A Prefeitura de Ilhéus divulgou na última 5ª feira, 14/01, o Edital nº 1/2016, que torna pública realização do Concurso Público para contratação de pessoal visando o provimento efetivo de vagas para o Quadro de Pessoal da Administração Direta, conforme os cargos criados pela Lei 3.761/2015, e formação de cadastro reserva. Para procurador jurídico são quatro vagas, com salário de R$ 8.000,00 (Oito mil) reais/mês.

O vereador e advogado, Cosme Araújo (PDT), depois de vários discursos, requerimentos e projetos indicativos, sempre fundamentado no art. 93 da Lei Orgânica do Município de Ilhéus, combinado com o art. 131 e revestido de proteção também do art. 37 da Constituição Federal, conseguiu com muita sapiência e conhecimento jurídico, fazer com que o chefe do executivo entendesse, se rendesse e reconhecesse o seu erro. Depois de três anos de barbeirices o alcaide curvou-se diante do legislador, admitindo a sua ignorância: “Vamos ter que realizar concurso também para procurador. Não tem jeito. Cosme tá certo”, andou choramingando Jabes para o seu chefe de Gabinete, Vitor Veiga.

Para Cosme Araújo o município não poderia, em total contrassenso ao que determina a Lei Orgânica do Município, em especial a Carta Magna do País, continuar mantendo sua procuradoria pública com servidores comissionados, vez que no quadro da procuradoria só é admissível o Procurador Geral como comissionado. Destarte, manter advogados neste quadro sem concurso é arranhar violentamente o modelo constitucionalmente desenhado. “O concurso para apenas quatro procuradores, é muito pouco, considerando que existem mais de 20 que por certo continuarão exercendo o “munus” ilegalmente.
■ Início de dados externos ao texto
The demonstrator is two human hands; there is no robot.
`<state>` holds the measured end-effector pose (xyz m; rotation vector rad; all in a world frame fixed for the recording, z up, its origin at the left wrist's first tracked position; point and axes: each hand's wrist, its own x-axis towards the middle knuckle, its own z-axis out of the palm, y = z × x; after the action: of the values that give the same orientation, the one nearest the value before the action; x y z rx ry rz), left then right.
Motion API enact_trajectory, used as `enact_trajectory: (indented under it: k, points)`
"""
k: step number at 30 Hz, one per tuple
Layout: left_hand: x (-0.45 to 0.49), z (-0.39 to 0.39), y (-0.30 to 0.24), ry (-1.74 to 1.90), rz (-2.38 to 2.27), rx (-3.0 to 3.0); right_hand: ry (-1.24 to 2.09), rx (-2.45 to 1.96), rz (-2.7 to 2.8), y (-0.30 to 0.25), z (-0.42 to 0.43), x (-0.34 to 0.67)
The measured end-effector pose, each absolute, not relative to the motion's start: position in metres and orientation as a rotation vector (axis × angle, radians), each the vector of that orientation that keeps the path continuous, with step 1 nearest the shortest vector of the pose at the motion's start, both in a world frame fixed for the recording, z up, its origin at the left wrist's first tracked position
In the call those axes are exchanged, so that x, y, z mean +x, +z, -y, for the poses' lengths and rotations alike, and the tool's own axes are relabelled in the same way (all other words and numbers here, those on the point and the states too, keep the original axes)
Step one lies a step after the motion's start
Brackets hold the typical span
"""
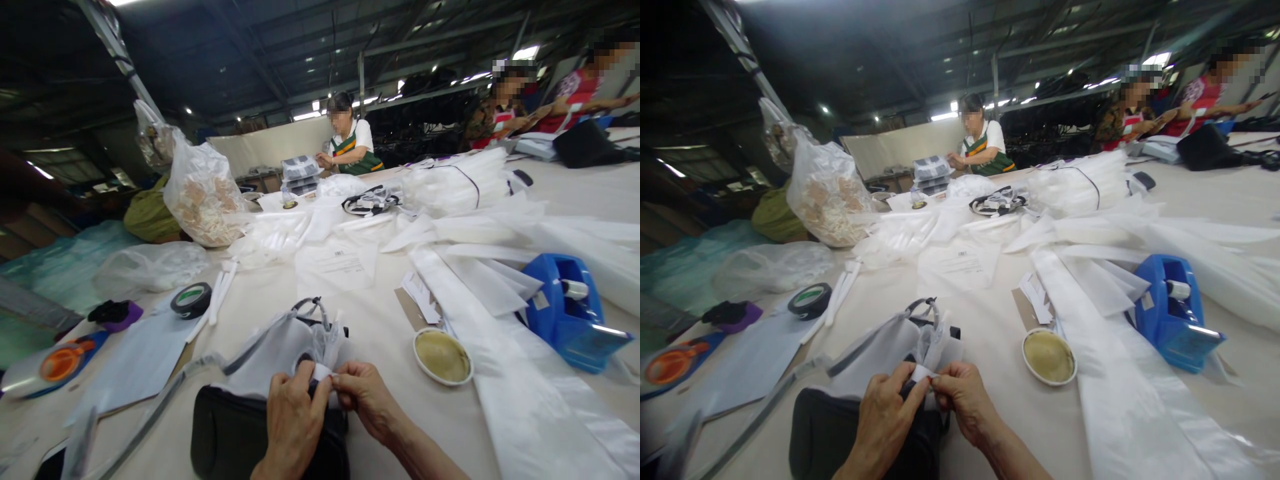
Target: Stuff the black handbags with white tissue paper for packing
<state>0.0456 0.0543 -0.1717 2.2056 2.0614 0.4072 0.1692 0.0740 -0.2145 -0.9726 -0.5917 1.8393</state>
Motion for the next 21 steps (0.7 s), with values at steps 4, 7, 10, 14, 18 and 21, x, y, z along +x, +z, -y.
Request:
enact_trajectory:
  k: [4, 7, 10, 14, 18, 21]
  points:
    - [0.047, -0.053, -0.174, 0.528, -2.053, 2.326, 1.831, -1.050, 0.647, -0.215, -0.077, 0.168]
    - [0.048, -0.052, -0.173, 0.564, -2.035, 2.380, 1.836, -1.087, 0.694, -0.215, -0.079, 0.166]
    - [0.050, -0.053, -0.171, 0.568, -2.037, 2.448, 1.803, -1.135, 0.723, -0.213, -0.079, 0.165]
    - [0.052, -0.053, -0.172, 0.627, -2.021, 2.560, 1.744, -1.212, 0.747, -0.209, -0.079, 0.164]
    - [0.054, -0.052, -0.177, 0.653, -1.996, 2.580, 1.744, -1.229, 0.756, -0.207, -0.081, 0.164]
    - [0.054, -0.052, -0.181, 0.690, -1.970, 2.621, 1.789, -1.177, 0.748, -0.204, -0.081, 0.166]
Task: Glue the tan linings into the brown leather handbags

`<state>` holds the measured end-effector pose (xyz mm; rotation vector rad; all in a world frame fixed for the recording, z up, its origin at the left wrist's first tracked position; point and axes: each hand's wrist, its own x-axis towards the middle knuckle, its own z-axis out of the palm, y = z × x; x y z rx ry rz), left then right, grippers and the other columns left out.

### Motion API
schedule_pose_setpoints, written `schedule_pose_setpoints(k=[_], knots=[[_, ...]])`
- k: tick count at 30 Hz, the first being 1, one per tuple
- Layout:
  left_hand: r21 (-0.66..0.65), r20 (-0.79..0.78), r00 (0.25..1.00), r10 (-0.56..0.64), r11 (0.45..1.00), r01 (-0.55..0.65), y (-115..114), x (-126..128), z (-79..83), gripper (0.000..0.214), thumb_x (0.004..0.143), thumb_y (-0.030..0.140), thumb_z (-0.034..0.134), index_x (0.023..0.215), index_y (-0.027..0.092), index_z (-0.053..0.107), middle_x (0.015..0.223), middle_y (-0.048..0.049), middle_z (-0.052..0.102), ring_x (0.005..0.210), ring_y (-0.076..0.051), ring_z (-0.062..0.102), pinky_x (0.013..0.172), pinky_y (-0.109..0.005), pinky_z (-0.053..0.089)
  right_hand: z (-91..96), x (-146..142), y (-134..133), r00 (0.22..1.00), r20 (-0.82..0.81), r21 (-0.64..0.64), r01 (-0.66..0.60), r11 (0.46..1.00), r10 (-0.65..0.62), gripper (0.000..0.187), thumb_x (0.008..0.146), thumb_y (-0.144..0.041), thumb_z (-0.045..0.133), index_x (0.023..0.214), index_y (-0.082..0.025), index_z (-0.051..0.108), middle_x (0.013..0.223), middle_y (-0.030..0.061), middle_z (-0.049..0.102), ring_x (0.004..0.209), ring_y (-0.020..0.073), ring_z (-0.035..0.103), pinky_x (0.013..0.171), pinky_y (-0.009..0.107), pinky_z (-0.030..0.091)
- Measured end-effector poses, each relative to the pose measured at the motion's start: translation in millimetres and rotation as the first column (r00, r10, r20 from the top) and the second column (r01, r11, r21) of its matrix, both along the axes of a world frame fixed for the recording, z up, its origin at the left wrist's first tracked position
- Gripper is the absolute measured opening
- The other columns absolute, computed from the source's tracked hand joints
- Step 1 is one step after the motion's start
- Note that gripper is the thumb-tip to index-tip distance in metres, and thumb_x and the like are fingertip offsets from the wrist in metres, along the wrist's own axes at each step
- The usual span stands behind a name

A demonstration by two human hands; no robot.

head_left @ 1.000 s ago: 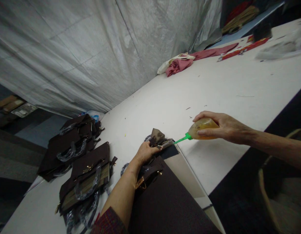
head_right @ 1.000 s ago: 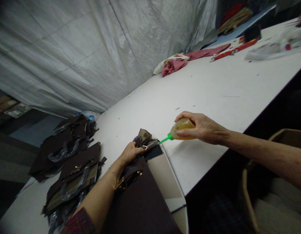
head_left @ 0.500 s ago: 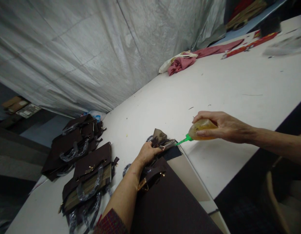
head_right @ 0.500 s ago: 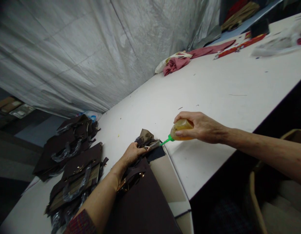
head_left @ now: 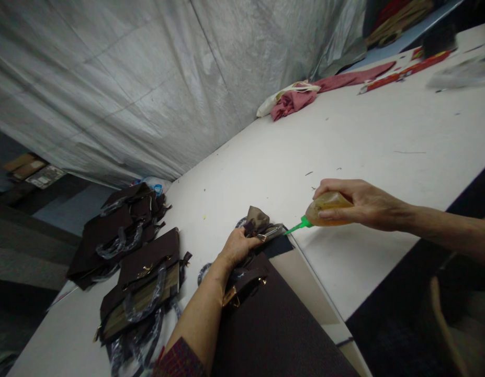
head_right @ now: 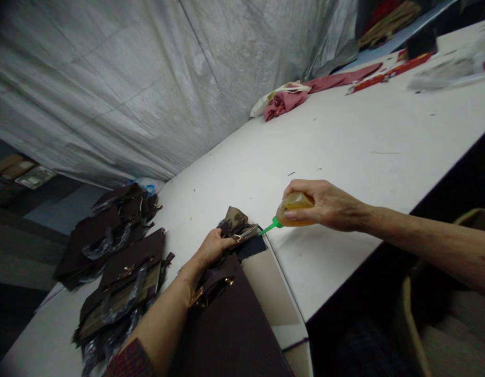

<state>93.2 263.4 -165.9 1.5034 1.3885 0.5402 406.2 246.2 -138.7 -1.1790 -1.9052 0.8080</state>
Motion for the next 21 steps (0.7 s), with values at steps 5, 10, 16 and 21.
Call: schedule_pose_setpoints(k=[5,10,16,21], knots=[[0.0,-0.063,0.998,0.009,1.0,-0.009,-0.6,-0.2,2.4,0.033,0.071,0.032,0.075,0.096,0.011,0.073,0.072,-0.0026,0.066,0.061,-0.013,0.054,0.058,-0.023,0.043,-1.5,1.3,0.4,1.0,0.011,-0.015,-0.003,1.0,0.003,0.04,0.071,-0.065,0.07,0.085,-0.028,0.063,0.072,0.0026,0.063,0.066,0.024,0.057,0.057,0.038,0.044],[-0.008,-0.052,0.999,0.008,1.0,-0.008,-0.5,-1.1,0.7,0.036,0.07,0.034,0.076,0.098,0.011,0.073,0.074,-0.0031,0.068,0.06,-0.013,0.055,0.058,-0.024,0.044,-1.4,1.2,0.0,0.999,0.03,0.015,0.014,1.0,-0.015,0.038,0.07,-0.062,0.072,0.081,-0.027,0.063,0.071,0.0028,0.062,0.065,0.022,0.055,0.055,0.036,0.043],[0.034,0.001,1.0,-0.014,0.999,0.014,0.1,-2.1,-3.8,0.04,0.071,0.033,0.076,0.104,0.012,0.072,0.089,-0.0069,0.072,0.073,-0.016,0.063,0.067,-0.025,0.049,6.4,1.5,-4.7,0.995,0.089,0.014,-0.047,0.999,0.046,0.036,0.071,-0.061,0.071,0.08,-0.026,0.063,0.072,0.0023,0.062,0.064,0.0209,0.054,0.057,0.037,0.042],[0.01,-0.026,1.0,0.004,1.0,-0.004,-1.1,-1.7,-2.2,0.042,0.071,0.035,0.077,0.105,0.011,0.072,0.083,-0.0058,0.072,0.068,-0.015,0.062,0.063,-0.025,0.048,6.2,-0.3,-4.8,0.998,0.065,0.07,0.007,0.998,-0.011,0.037,0.071,-0.063,0.07,0.08,-0.028,0.062,0.072,0.0032,0.062,0.066,0.0234,0.054,0.059,0.038,0.041]])
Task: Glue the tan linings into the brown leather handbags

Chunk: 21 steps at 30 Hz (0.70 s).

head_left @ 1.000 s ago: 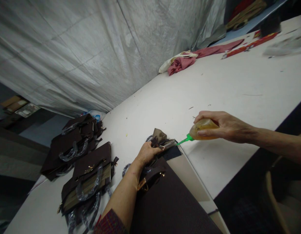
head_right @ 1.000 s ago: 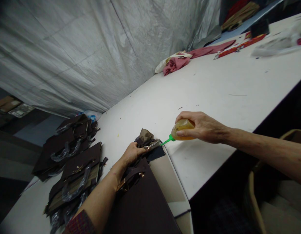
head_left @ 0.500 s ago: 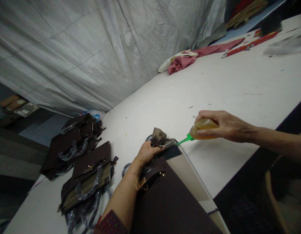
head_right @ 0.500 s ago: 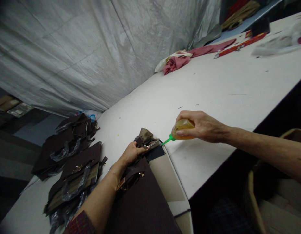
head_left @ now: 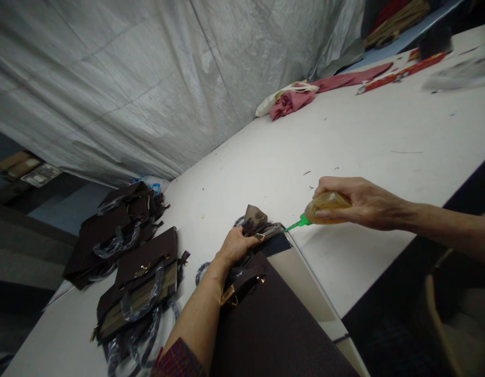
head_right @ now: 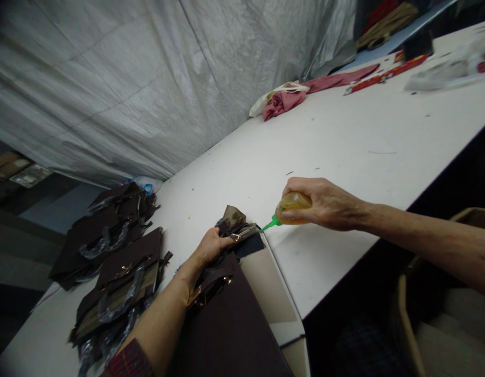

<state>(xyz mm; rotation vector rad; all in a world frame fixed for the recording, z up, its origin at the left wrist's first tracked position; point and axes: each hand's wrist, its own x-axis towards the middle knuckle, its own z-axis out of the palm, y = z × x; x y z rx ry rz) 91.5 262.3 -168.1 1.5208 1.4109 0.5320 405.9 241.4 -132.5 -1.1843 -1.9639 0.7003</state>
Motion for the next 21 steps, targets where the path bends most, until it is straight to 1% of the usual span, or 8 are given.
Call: schedule_pose_setpoints(k=[2,4,9,12,16,19,21], knots=[[0.003,0.001,1.0,0.0,1.0,0.0,0.4,-0.6,-1.3,0.042,0.071,0.035,0.077,0.106,0.011,0.072,0.084,-0.0064,0.072,0.068,-0.016,0.062,0.063,-0.025,0.049,-0.3,0.2,1.2,1.0,0.01,-0.006,-0.009,1.0,0.009,0.038,0.071,-0.064,0.069,0.079,-0.028,0.062,0.072,0.0033,0.062,0.066,0.0234,0.054,0.059,0.038,0.041],[0.023,0.013,1.0,-0.017,1.0,0.017,1.5,-1.9,-3.6,0.042,0.071,0.035,0.077,0.106,0.012,0.072,0.089,-0.0075,0.073,0.073,-0.017,0.063,0.067,-0.025,0.049,0.5,0.8,2.0,0.999,0.027,-0.019,-0.04,0.999,0.041,0.038,0.071,-0.064,0.069,0.078,-0.027,0.062,0.072,0.0033,0.062,0.065,0.0226,0.054,0.059,0.038,0.041],[0.032,-0.019,0.999,-0.029,0.999,0.029,3.8,-4.5,-6.6,0.044,0.072,0.037,0.077,0.107,0.012,0.072,0.091,-0.008,0.073,0.076,-0.018,0.064,0.068,-0.027,0.049,4.5,0.5,0.6,0.997,0.051,0.023,-0.067,0.997,0.066,0.043,0.074,-0.064,0.067,0.084,-0.023,0.062,0.076,0.0041,0.062,0.066,0.0206,0.054,0.059,0.036,0.042],[0.035,-0.013,0.999,-0.036,0.999,0.037,3.9,-4.1,-6.1,0.044,0.071,0.036,0.077,0.108,0.013,0.071,0.094,-0.0084,0.073,0.078,-0.018,0.065,0.07,-0.027,0.049,5.6,0.6,-0.4,0.99,0.066,-0.004,-0.125,0.992,0.125,0.043,0.077,-0.062,0.066,0.084,-0.021,0.061,0.078,0.0052,0.063,0.067,0.0202,0.054,0.059,0.035,0.042],[-0.005,-0.004,1.0,0.003,1.0,-0.003,3.8,-2.9,-6.4,0.045,0.069,0.037,0.078,0.105,0.01,0.071,0.09,-0.0098,0.072,0.073,-0.018,0.064,0.066,-0.027,0.049,5.2,3.0,-0.4,0.992,0.069,0.035,-0.104,0.994,0.101,0.04,0.076,-0.061,0.067,0.085,-0.022,0.062,0.077,0.0054,0.063,0.067,0.0213,0.055,0.059,0.036,0.042],[0.011,0.013,1.0,-0.013,1.0,0.013,3.9,-3.0,-7.3,0.043,0.069,0.035,0.078,0.105,0.011,0.072,0.092,-0.0092,0.073,0.076,-0.018,0.065,0.069,-0.027,0.049,4.4,4.1,-0.5,0.988,0.07,-0.017,-0.139,0.99,0.14,0.038,0.078,-0.06,0.066,0.085,-0.023,0.061,0.078,0.0046,0.063,0.067,0.0215,0.055,0.059,0.036,0.043],[0.021,0.021,1.0,-0.02,1.0,0.02,3.6,-3.1,-7.1,0.043,0.07,0.035,0.078,0.106,0.012,0.072,0.091,-0.0081,0.073,0.076,-0.018,0.065,0.07,-0.027,0.05,3.4,4.3,0.0,0.989,0.07,-0.016,-0.133,0.991,0.133,0.039,0.077,-0.06,0.066,0.086,-0.023,0.061,0.079,0.0046,0.063,0.068,0.0218,0.055,0.06,0.036,0.043]])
É preciso um número bem maior de vagas para o concurso, corrigindo esta ignominia. O atual governo continua adotando um modelo assimétrico e inconstitucional. A procuradoria sempre foi escancaradamente um cabide de empregos, e leva de maneira injusta muitos advogados que não tem oportunidade de participar deste certame sem trabalhar, em face às interferências políticas. Esperamos que esse número de vagas aumente”, afirma o legislador. Do site O Defensor.